Assignment: Below are the records; give again exactly the lines from the one containing "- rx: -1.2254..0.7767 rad" through the one containing "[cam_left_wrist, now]", leaving out pictures.

Data in this exercise:
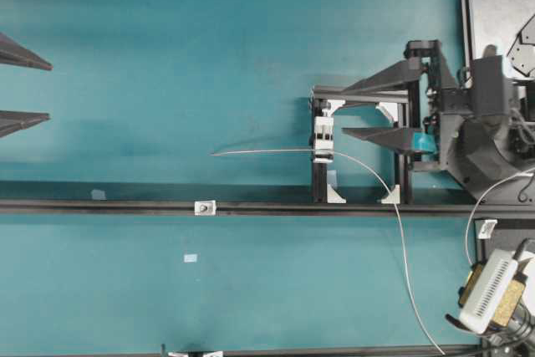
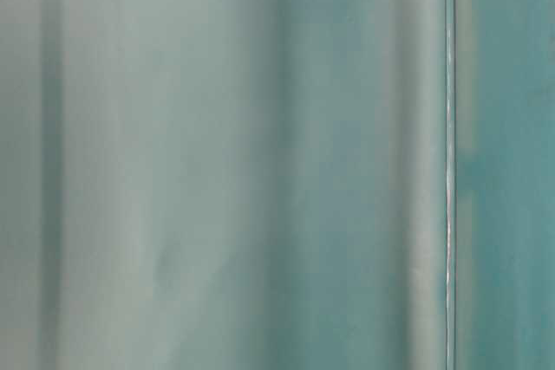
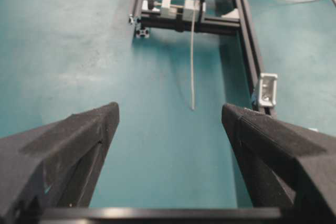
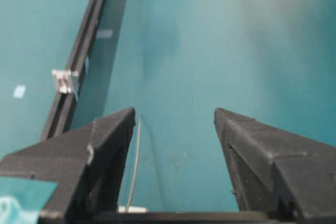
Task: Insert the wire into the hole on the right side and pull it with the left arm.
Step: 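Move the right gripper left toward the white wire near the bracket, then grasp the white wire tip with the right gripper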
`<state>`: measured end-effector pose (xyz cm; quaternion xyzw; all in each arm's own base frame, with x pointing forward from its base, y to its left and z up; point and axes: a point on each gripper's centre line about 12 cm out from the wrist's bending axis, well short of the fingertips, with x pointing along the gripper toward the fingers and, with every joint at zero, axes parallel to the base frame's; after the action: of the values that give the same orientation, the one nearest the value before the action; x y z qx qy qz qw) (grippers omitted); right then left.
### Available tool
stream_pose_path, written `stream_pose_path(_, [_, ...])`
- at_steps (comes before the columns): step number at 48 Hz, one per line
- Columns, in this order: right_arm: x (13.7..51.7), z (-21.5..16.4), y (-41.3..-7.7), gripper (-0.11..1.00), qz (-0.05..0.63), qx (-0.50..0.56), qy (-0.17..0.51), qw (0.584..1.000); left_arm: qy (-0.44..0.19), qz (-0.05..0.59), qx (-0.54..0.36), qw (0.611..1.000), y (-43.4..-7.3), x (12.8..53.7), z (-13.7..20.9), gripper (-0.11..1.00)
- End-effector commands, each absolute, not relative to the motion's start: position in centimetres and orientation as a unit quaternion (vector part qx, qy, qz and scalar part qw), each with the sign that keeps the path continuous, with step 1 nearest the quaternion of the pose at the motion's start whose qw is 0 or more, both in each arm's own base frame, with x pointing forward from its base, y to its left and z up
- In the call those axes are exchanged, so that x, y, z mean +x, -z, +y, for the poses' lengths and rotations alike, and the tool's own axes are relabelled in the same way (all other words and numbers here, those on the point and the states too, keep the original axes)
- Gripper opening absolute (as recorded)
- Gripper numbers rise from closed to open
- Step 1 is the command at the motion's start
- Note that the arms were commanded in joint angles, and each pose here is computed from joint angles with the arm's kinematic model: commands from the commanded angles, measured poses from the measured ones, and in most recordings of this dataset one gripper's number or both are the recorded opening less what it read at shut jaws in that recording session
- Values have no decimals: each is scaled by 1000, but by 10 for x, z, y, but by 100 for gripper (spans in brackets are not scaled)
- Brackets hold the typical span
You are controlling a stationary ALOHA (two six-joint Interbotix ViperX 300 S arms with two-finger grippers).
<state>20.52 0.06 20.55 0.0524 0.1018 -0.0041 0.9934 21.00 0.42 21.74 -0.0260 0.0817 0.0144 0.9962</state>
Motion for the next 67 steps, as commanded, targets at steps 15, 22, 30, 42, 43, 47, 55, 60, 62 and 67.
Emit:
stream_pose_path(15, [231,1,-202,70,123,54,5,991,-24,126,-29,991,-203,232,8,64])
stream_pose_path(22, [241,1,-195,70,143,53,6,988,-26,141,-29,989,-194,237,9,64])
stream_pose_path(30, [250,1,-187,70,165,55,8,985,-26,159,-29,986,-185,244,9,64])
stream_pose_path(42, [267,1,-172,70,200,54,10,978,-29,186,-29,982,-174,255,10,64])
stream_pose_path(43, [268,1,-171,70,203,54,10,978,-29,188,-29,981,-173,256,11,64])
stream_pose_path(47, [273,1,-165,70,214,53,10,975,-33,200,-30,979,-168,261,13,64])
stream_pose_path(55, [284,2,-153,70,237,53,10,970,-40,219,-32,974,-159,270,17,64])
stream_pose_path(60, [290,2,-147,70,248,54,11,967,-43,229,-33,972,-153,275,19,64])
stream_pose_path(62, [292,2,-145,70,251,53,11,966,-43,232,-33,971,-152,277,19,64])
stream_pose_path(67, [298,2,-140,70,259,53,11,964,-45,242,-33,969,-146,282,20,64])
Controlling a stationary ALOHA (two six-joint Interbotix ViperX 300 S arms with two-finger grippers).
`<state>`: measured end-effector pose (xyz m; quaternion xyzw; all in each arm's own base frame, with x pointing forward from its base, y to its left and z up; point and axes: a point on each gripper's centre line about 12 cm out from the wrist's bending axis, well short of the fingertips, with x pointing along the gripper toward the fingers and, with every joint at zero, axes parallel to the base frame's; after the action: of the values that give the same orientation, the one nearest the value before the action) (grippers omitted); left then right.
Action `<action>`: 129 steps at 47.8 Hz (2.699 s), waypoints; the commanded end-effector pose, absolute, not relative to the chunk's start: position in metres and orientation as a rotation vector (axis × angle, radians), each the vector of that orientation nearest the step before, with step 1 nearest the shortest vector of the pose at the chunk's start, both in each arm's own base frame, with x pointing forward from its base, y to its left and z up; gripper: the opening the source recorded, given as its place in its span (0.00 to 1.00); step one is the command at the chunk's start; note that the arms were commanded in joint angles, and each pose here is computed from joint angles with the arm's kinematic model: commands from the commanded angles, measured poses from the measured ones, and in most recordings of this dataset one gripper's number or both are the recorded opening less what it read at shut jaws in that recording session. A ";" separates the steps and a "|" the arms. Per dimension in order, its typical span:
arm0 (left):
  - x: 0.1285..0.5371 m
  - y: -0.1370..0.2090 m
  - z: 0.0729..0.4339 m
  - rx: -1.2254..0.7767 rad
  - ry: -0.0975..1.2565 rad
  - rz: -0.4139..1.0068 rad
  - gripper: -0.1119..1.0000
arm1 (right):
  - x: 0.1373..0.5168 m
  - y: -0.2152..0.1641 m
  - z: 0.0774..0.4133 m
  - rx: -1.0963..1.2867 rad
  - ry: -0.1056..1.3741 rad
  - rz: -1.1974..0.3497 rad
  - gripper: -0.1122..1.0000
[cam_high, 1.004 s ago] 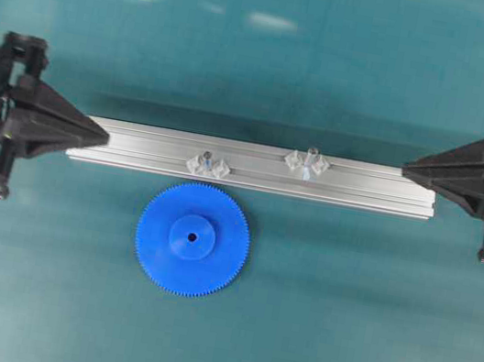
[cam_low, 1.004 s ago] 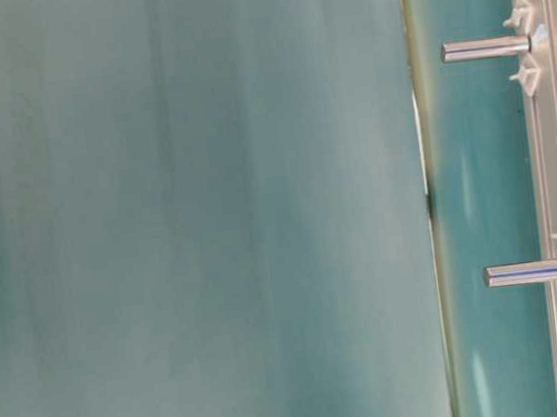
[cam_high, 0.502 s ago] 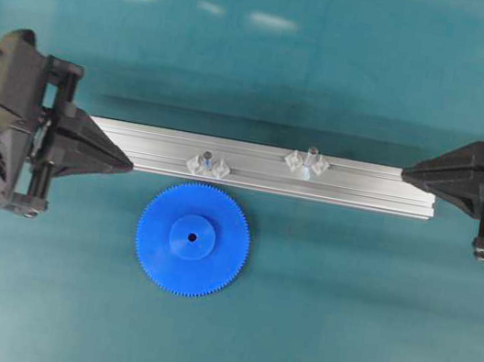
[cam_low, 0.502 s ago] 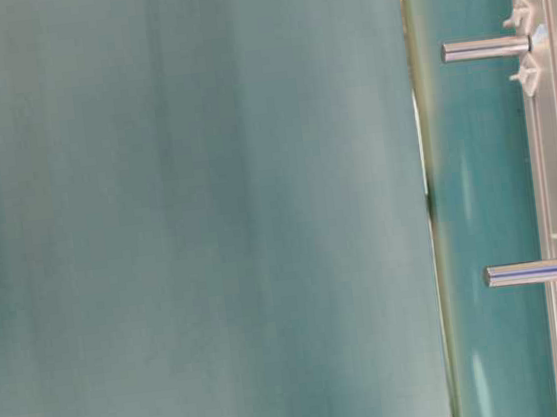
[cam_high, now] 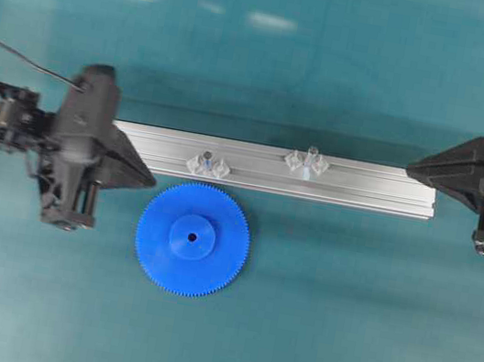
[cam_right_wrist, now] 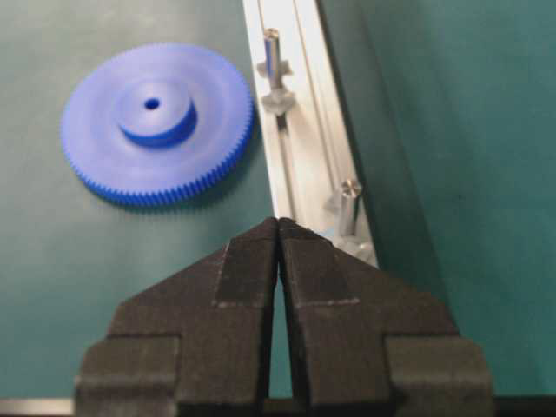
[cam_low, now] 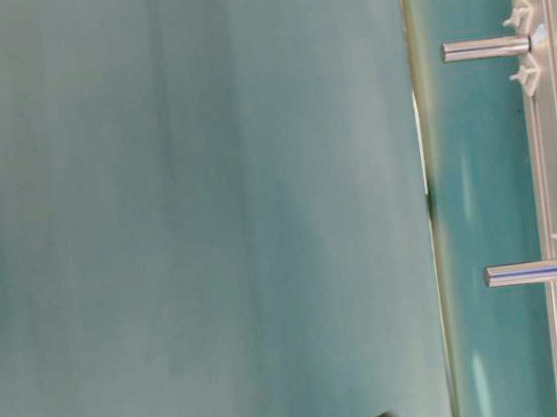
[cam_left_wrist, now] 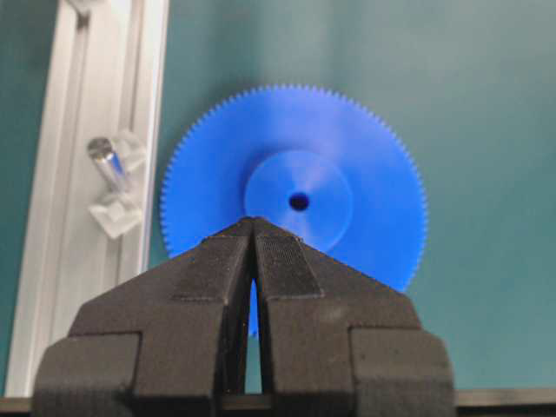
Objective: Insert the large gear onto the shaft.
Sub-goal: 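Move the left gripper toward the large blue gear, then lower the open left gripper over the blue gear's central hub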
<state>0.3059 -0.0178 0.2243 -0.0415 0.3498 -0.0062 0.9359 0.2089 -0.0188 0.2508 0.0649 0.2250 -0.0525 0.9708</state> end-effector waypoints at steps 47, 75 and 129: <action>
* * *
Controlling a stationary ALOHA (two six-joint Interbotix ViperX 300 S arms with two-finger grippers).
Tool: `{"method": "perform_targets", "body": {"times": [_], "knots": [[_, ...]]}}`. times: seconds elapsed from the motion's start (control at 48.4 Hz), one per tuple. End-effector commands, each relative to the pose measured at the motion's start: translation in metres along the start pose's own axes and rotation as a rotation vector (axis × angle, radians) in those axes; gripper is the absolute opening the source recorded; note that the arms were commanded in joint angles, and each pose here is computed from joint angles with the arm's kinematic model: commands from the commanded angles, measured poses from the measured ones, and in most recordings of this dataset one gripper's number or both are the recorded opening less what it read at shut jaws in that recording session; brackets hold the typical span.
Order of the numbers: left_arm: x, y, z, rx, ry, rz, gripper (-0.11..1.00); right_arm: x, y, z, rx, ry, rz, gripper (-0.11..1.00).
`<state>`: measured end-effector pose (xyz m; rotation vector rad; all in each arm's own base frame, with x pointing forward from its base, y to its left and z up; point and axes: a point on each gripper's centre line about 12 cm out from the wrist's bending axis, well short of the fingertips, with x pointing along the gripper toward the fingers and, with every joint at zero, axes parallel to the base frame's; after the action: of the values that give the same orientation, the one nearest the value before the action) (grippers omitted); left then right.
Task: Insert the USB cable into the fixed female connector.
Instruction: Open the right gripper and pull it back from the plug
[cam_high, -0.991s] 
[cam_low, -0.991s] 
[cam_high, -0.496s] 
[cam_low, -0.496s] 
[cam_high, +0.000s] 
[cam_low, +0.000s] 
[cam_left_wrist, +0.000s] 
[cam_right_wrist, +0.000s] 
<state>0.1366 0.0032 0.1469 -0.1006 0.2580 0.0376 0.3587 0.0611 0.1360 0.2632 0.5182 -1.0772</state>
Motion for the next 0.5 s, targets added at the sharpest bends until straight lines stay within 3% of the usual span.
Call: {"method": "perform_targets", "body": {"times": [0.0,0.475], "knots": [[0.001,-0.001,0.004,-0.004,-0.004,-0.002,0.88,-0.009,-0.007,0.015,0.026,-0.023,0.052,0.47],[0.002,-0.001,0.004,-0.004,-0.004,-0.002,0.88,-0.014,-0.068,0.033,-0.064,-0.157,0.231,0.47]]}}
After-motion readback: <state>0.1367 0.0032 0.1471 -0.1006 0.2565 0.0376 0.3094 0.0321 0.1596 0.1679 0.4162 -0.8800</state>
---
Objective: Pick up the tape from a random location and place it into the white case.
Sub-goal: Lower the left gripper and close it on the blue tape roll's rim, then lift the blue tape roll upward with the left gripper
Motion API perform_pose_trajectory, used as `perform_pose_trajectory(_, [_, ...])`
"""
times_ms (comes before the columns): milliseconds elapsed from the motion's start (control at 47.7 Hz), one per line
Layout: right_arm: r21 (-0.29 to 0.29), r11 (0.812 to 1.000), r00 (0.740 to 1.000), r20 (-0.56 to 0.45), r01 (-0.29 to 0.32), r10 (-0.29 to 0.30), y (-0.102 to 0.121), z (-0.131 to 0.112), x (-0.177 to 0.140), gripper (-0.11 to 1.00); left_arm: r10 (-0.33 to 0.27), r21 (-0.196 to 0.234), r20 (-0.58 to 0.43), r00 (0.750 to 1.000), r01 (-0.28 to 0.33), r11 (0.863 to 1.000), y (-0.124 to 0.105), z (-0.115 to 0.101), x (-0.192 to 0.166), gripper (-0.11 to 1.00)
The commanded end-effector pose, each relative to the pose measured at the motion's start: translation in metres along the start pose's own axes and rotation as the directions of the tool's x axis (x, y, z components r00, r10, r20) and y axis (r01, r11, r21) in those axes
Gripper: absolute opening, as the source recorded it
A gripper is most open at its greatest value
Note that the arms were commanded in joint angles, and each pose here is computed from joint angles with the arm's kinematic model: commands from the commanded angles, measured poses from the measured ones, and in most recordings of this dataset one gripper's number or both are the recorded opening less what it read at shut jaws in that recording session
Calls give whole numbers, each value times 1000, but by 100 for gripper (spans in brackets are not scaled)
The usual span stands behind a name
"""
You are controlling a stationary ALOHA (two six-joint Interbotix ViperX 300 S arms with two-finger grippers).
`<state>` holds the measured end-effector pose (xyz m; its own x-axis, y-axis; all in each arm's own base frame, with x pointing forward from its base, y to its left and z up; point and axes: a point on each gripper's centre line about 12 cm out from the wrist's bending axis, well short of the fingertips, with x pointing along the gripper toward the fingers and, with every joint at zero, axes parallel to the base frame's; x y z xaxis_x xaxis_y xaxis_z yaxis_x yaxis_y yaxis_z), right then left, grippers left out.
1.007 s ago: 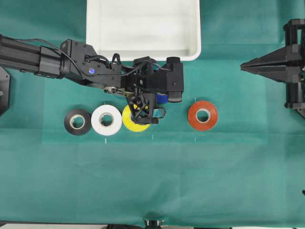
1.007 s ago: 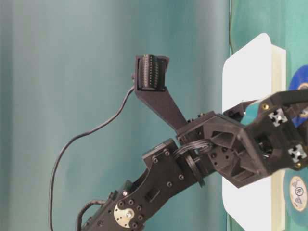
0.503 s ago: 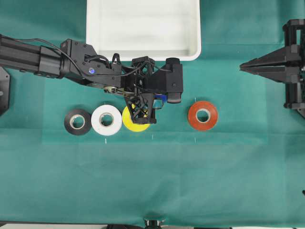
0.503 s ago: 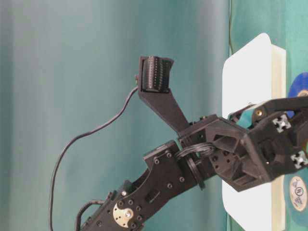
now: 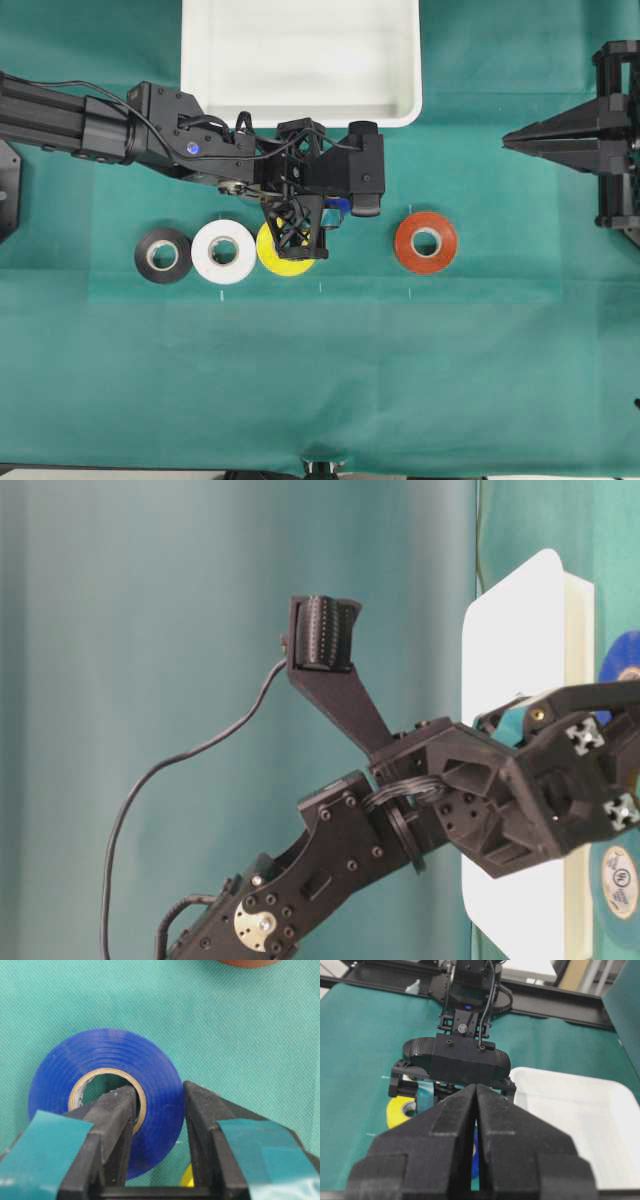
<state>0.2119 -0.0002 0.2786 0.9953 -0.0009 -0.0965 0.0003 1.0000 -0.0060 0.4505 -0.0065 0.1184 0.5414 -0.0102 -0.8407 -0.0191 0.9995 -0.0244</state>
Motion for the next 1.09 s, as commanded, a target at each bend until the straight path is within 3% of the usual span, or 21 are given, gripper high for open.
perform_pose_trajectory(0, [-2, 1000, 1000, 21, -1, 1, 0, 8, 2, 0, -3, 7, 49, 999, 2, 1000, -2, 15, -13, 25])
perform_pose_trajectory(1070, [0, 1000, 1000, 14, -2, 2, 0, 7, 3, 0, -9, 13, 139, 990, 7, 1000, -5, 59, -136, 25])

Finished exercise:
  - rx: -1.2254..0.7767 rad
  - ry: -0.0975..1.2565 rad
  - rz: -0.4139..1.0068 rad
  - gripper: -0.1119..1.0000
arm1 (right):
  - x: 0.1373..0.5168 m
  - y: -0.2152..0.1641 m
  - z: 0.0774..0.4133 m
  - rx: -1.0963..1.2867 rad
  - ry: -0.1056..1.3741 rad
  - rz: -1.1974..0.3497 rad
  - gripper: -0.1122..1.0000
[cam_high, 1.004 s ago] 
[cam_low, 1.004 s ago] 
[cam_high, 0.502 s ago] 
[cam_low, 0.502 s ago] 
[cam_high, now] 
[cam_right_wrist, now] 
[cam_low, now] 
[cam_left_wrist, now] 

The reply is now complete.